## Problem
Extract the lines beginning at the one that holds "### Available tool" and ending at the final line of the material below, keeping them exact and leaving out all pictures.

====================

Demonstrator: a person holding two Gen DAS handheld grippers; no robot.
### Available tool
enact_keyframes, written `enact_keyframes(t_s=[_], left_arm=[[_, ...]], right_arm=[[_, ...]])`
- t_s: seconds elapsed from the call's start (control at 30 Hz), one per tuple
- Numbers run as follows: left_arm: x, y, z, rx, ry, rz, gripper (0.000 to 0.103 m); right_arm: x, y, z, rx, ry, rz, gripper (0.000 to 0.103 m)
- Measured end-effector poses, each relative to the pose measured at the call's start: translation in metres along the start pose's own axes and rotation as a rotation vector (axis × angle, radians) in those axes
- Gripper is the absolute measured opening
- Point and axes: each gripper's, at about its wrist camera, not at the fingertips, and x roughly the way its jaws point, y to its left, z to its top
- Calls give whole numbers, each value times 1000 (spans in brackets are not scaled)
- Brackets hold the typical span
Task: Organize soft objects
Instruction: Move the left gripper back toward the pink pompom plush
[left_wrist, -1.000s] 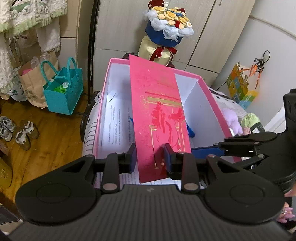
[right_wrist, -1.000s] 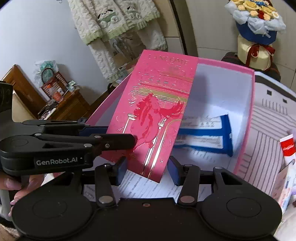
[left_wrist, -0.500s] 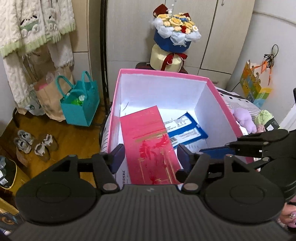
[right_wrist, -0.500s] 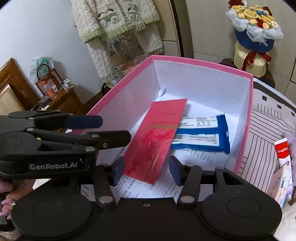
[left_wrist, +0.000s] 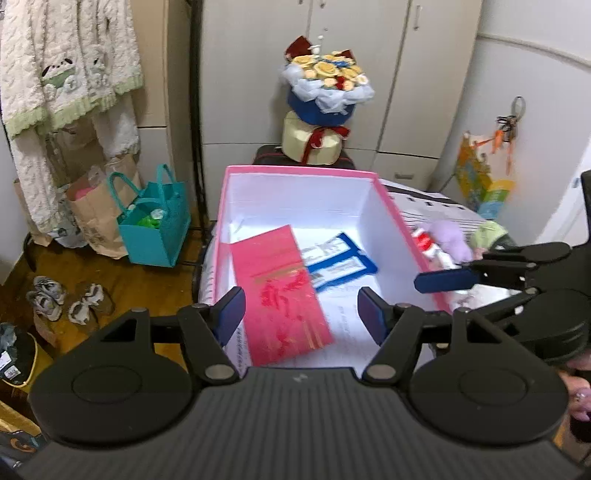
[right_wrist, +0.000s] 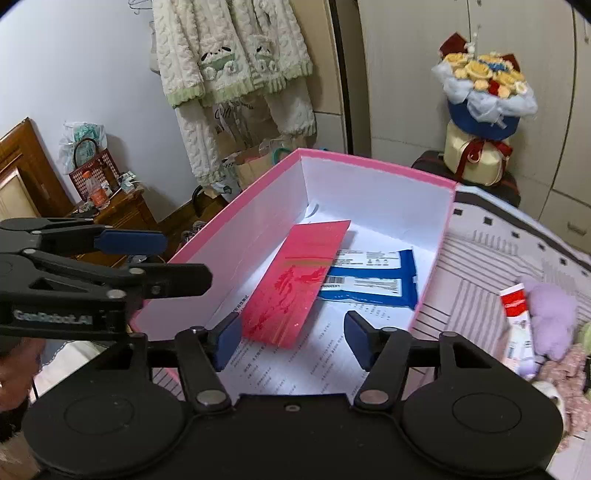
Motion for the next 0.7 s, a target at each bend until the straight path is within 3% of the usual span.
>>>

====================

## Written reply
### Available tool
enact_keyframes, written `enact_keyframes(t_s=[_], left_arm=[[_, ...]], right_arm=[[_, ...]])`
- t_s: seconds elapsed from the call's start (control at 30 Hz), one per tuple
- Numbers run as follows: left_arm: x, y, z, rx, ry, rz, gripper (0.000 to 0.103 m); right_arm: x, y, z, rx, ry, rz, gripper (0.000 to 0.103 m)
- Measured end-effector poses, each relative to the pose measured at the call's start: translation in metres along the start pose's own axes and rotation as a rotation vector (axis × angle, radians) in those axes
- Gripper is the absolute measured opening
- Point and axes: each gripper's, at about its wrist camera, not at the fingertips, and x roughly the way its jaws point, y to its left, z to its top
- Calls give whole numbers, each value times 1000 (spans in brackets are not scaled)
- Brackets hold the typical span
Task: Organize soft objects
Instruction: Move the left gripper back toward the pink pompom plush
[left_wrist, -1.000s] 
[right_wrist, -1.000s] 
[left_wrist, -0.500s] 
[right_wrist, -0.500s] 
[left_wrist, +0.000s] 
[right_wrist, +0.000s] 
Motion for the next 0.7 s, a target at each bend until the straight path is within 3% of the usual span.
>>>

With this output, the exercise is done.